__Work order__
All lines in the listing below from the one containing "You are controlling" through the last should be written out exactly, and only those.

··· Information provided ···

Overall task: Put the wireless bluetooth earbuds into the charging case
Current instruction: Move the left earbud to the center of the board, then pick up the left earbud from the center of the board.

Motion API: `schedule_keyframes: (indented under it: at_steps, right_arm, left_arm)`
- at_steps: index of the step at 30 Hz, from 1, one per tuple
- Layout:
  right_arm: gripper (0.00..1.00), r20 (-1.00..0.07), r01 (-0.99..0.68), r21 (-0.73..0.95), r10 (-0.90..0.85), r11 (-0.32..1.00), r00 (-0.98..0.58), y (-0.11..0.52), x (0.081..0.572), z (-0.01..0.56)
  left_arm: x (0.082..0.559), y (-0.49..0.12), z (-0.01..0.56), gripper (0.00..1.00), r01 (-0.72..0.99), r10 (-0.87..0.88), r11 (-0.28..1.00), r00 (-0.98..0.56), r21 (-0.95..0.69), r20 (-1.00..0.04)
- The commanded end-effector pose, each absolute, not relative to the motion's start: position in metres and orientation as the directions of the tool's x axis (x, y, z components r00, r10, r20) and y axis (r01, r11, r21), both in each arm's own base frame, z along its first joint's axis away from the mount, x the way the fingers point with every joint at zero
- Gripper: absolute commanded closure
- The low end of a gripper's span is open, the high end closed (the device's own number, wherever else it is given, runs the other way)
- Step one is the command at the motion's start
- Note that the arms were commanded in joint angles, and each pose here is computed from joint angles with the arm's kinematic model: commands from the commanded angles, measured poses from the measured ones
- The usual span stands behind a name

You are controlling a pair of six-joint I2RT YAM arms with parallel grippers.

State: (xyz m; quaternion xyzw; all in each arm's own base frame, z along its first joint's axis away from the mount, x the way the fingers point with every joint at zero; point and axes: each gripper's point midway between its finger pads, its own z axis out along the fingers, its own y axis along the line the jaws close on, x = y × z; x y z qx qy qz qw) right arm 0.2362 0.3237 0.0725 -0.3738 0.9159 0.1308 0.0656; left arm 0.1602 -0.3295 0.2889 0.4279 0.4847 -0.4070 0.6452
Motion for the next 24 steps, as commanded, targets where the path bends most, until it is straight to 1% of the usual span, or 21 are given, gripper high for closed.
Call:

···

__Answer section__
You are controlling a pair of six-joint I2RT YAM arms with parallel grippers.

State: (xyz m; quaternion xyzw; all in each arm's own base frame, z along its first joint's axis away from the mount, x the way the fingers point with every joint at zero; point and axes: each gripper's point midway between its finger pads, its own z axis out along the fingers, its own y axis along the line the jaws close on, x = y × z; x y z qx qy qz qw) right arm 0.2362 0.3237 0.0725 -0.3738 0.9159 0.1308 0.0656; left arm 0.1602 -0.3295 0.2889 0.4279 0.4847 -0.4070 0.6452
Motion for the next 24 steps, as commanded, targets where the path bends most, until it is straight to 1% of the usual span, or 21 are given, gripper high for closed.
Call:

What this exercise needed has been supplied.